The change is also supported by the SIUC Faculty Senate, which represents professors on campus and worked with campus administrators on the policy change.
Like Murphy, faculty hope test-optional admissions will encourage a broader pool of applicants, said Senate President Segun Ojewuyi.
“In the past applicants were trapped and the admissions process was trapped midway, waiting for students to take and get their ACT and SAT results,” Ojewuyi said. “Admissions would try to keep a channel of communication with those applicants, but there was a point where other schools who went with optional test requirements were able to go in early and communicate with them and offer them admission. This helps us to get in early.”

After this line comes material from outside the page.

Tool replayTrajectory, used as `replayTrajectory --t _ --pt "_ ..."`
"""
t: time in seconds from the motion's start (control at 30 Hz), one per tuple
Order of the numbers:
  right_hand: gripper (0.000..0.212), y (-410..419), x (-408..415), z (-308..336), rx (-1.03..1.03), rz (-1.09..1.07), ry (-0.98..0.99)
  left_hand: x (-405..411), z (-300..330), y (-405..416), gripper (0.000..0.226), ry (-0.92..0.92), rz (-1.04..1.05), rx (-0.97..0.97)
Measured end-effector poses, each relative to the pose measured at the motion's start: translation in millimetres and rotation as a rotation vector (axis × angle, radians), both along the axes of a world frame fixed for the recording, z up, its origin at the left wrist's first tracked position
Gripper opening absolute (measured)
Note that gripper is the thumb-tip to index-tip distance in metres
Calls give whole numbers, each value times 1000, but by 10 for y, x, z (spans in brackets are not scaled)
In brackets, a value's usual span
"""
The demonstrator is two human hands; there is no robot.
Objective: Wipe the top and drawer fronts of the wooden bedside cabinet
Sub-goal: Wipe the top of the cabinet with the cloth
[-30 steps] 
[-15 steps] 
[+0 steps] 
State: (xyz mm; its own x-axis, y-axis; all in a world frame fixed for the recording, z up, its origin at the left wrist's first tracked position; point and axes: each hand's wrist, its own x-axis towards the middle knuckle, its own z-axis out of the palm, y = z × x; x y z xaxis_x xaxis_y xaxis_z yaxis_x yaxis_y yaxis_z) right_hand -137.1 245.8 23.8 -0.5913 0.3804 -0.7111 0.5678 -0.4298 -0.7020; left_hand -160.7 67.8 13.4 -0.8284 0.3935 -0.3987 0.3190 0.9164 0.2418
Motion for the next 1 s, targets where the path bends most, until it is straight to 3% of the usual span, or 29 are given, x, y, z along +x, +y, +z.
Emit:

Responding to SIUC’s turn away from standardized testing, the College Board defended the usefulness of the SAT, which it administers, but acknowledged it should “never be a veto on any student’s life,” nor the only indicator of their potential.
“Grades and test scores serve as a check and balance in the admissions process. Together they provide more insight into a student’s potential to succeed than either measure alone,” said Media Relations Director Jerome White in an email.
A representative of the ACT, meanwhile, was more critical of test-optional admissions.
“Comparing students without using a standardized measure of readiness increases the subjectivity of admissions decisions, potentially making them less fair, not more fair,” wrote Spokesperson Tarah DeSousa in a statement to The Southern. “Research suggests test-optional admissions policies have done little to meet colleges’ expressed goals of expanding educational opportunity for low-income and minority students.”
With its new policy in place, SIUC will reconsider the application of any student denied admission this year for low or missing standardized test scores, the university indicated.